You “retire the colors.”

It’s not like a Catholic Mass, in which the order of the elements is prescribed. You just put these things together as best you can, each one being its own little ritual, and hope at the end you have come out with something meaningful.

It’s hard to go wrong. The horror of 9/11 is still so vivid that any group invocation of it is bound to be moving and any repetition of national rituals bound to be reassuring.

As for the horror, it is invoked tastefully enough at the State Museum with exhibits of some of the wreckage from Ground Zero presented almost as if it were sculpture — a mangled, twisted ladder from off the top of a fire truck, a complete fire truck itself,

an arrangement of fire hydrants, a section of building girder, all of it looking like it had been salvaged from hell, and dramatically lit.

People come in and are naturally hushed, as if in a church. They snap pictures with their cellphone cameras — they can’t resist that — but they speak softly, if at all.

If you’re a New Yorker you probably knew someone who died that awful day, and you remember the images of bodies falling from 100 stories up, not flailing like in the movies, but just falling, knees tucked, and the sculptural wreckage brings it back.

It’s made more immediate by an interview with a bedraggled firefighter at the scene playing continuously on a monitor next to the battered fire truck, a firefighter whose New Yawk accent is thick enough that the museum has seen fit to provide subtitles, in English.

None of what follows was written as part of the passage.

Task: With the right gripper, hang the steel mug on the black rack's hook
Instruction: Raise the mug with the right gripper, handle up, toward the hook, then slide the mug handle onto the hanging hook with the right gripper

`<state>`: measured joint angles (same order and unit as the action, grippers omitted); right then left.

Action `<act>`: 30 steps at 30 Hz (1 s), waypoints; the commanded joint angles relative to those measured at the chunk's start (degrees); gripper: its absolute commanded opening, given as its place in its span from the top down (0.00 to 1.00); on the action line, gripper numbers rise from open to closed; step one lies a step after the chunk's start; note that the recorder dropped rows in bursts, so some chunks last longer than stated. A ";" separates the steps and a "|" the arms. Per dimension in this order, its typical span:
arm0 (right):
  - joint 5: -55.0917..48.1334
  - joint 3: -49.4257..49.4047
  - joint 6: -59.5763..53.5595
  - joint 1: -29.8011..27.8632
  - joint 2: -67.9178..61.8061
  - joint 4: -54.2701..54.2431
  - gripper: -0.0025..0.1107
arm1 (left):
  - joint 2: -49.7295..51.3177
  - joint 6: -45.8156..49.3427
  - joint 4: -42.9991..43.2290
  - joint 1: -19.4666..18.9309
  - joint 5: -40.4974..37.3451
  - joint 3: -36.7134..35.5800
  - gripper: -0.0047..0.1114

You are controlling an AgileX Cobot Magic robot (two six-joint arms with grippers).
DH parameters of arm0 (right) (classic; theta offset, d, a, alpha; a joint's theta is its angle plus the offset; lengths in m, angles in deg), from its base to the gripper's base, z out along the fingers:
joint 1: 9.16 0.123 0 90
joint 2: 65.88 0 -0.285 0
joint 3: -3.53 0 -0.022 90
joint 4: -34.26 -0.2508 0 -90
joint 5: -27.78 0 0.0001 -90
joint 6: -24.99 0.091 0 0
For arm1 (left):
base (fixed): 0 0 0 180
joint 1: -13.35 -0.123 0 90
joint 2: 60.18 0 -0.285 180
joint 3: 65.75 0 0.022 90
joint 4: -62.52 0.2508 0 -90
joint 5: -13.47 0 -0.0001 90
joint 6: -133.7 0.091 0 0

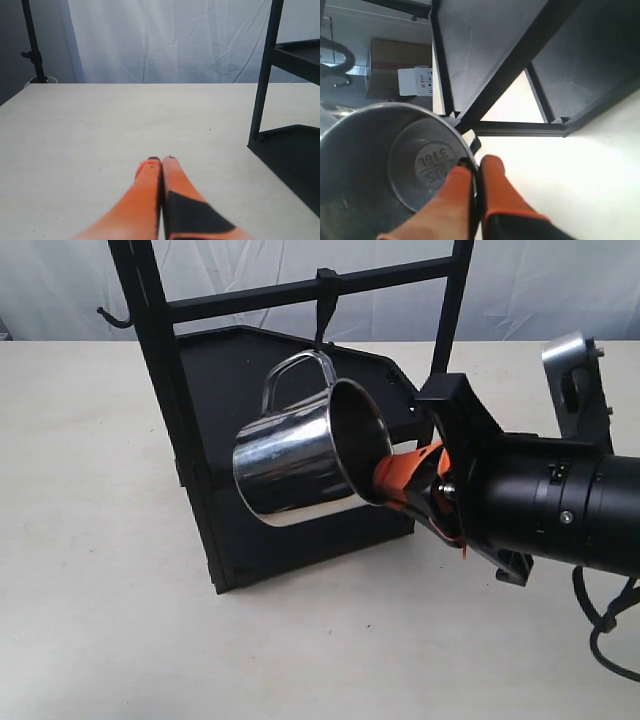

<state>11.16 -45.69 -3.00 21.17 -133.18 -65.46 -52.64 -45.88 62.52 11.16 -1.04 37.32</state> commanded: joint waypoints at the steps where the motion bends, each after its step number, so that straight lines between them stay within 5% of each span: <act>1: 0.51 1.58 -2.20 -0.36 -0.07 -0.22 0.99 | 0.25 -0.01 -0.39 0.03 0.80 -0.29 0.96; 15: -2.18 2.43 -5.07 -6.30 -0.07 -0.22 0.99 | 0.25 -0.01 -0.39 0.03 0.80 -0.29 0.96; 30: -1.73 1.75 -4.97 -6.30 -0.28 0.26 0.99 | 0.25 -0.01 -0.39 0.03 0.80 -0.29 0.96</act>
<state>9.61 -43.78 -7.57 15.18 -133.56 -65.25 -52.64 -45.88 62.52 11.16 -1.04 37.32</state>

In time it will surely fade, as Pearl Harbor has faded and Gettysburg has faded and be just another totem of history, an excuse maybe for a field trip, but after 10 years you can see how vivid the great event still is just by looking at the faces of the people visiting the museum or attending a small-town ceremony.

It’s not like a Columbus Day event. It’s something that is still alive in all of us.

MORE PETRO-DEATHS

On the energy front, I notice that an oil-pipeline fire in the capital of Kenya has killed at least 75 people, by early count. This, after another explosion and fire there killed some 270 people a couple of years ago.

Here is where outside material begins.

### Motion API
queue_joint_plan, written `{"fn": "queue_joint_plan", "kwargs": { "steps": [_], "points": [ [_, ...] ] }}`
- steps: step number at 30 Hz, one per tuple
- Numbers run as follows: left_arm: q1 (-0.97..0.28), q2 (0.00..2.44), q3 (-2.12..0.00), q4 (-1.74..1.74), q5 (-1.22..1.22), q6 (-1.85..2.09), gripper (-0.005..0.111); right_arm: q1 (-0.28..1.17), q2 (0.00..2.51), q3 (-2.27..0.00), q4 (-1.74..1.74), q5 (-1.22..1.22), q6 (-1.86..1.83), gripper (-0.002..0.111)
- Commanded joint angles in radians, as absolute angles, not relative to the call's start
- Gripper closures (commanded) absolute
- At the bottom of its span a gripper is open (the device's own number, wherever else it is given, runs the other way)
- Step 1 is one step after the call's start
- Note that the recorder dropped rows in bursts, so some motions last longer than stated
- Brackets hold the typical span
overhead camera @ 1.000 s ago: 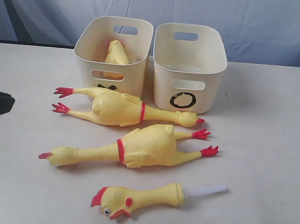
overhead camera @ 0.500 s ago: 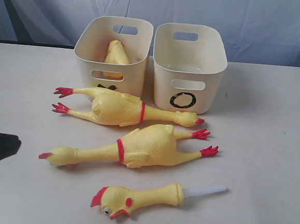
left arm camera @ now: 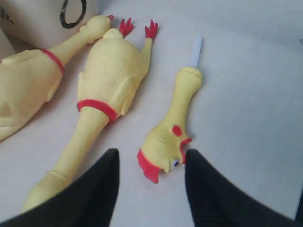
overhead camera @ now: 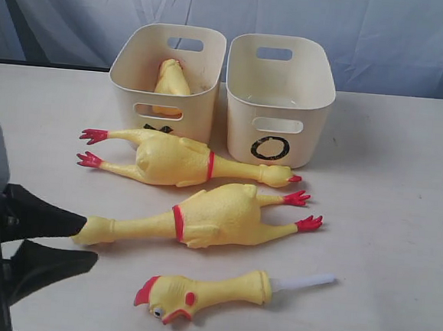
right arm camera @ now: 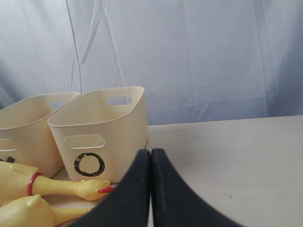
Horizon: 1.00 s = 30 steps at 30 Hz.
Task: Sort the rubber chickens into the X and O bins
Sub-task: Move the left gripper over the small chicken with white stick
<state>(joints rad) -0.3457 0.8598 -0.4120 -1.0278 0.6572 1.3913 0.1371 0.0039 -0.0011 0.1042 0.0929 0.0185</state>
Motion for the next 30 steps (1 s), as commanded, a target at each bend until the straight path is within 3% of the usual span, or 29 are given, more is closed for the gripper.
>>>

According to the Guardian newspaper of the United Kingdom, there have been at least 30 major pipeline explosions and leaks in the last two years.

“The explosions mostly take place in poor countries because international oil and gas companies often fail to bury or protect their pipelines as they would have to do by law in rich countries,” the newspaper said. “The easily accessible pipes, which often run through slums and informal settlements in burgeoning cities, are tempting to desperately poor communities, who often have no electricity and must rely on oil lamps for lighting and power.”

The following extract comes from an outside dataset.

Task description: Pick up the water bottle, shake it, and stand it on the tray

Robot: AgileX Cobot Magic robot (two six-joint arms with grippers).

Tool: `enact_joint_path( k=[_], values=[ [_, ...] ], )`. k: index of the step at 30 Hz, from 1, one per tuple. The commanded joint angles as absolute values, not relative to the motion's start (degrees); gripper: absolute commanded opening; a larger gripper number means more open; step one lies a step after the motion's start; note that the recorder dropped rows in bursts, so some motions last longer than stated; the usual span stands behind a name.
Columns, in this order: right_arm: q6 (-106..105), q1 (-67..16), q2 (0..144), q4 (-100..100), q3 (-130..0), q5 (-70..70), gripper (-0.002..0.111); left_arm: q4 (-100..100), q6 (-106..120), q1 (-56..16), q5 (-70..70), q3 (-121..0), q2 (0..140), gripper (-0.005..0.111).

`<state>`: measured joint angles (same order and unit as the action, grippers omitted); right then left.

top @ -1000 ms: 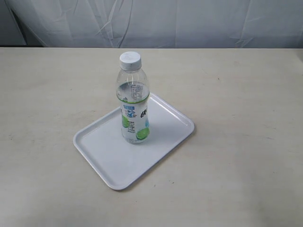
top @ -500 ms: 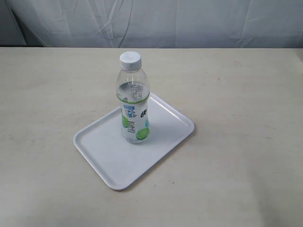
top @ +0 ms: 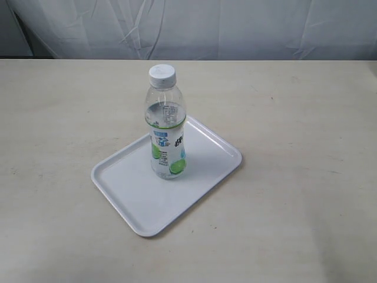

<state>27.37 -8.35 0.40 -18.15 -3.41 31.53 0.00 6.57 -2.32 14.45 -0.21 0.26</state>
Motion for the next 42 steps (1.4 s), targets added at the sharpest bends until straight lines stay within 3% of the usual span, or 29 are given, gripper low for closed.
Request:
enact_joint_path(
  k=[1, 22, 34, 42],
  values=[
    [26.29, -8.00, 0.00, -18.10, -3.23, 31.45, 0.002, 0.00, 6.49, -2.34, 13.68, 0.00, 0.00, 0.000],
    [24.86, -8.00, 0.00, -6.22, -3.19, 31.33, 0.002, 0.00, 6.47, -2.34, 13.68, 0.00, 0.00, 0.000],
    [21.11, -3.28, 0.00, -7.21, 0.00, 15.15, 0.002, 0.00, 6.58, -2.34, 13.68, 0.00, 0.00, 0.000],
    [21.11, -2.76, 0.00, -6.55, 0.00, 16.20, 0.002, 0.00, 6.49, -2.34, 13.68, 0.00, 0.00, 0.000]
  ],
)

Meaning that poor people drill into the pipes to steal oil, and occasionally there’s a disaster.

This compares with the recent partial meltdown of the Fukushima nuclear plant in Japan, caused by an earthquake and tsunami, which, as far as I can tell, killed nobody directly.

Two Japanese workers died of “multiple external injuries,” according to Wikipedia, apparently referring to the flood damage, and two other workers were “hospitalized with non-life-threatening radiation burns” caused by standing ankle-deep in contaminated water, and that’s about it.

True, many people had to evacuate the area because of radiation danger, and residents were advised not to use tap water to prepare food for infants, but can you imagine what the world reaction would have been if a hundred people had been killed right on the spot?

Such is the emotional charge of nuclear energy compared with oil and gas. The one is a terrifying unknown, the other is a commonplace, taken for granted.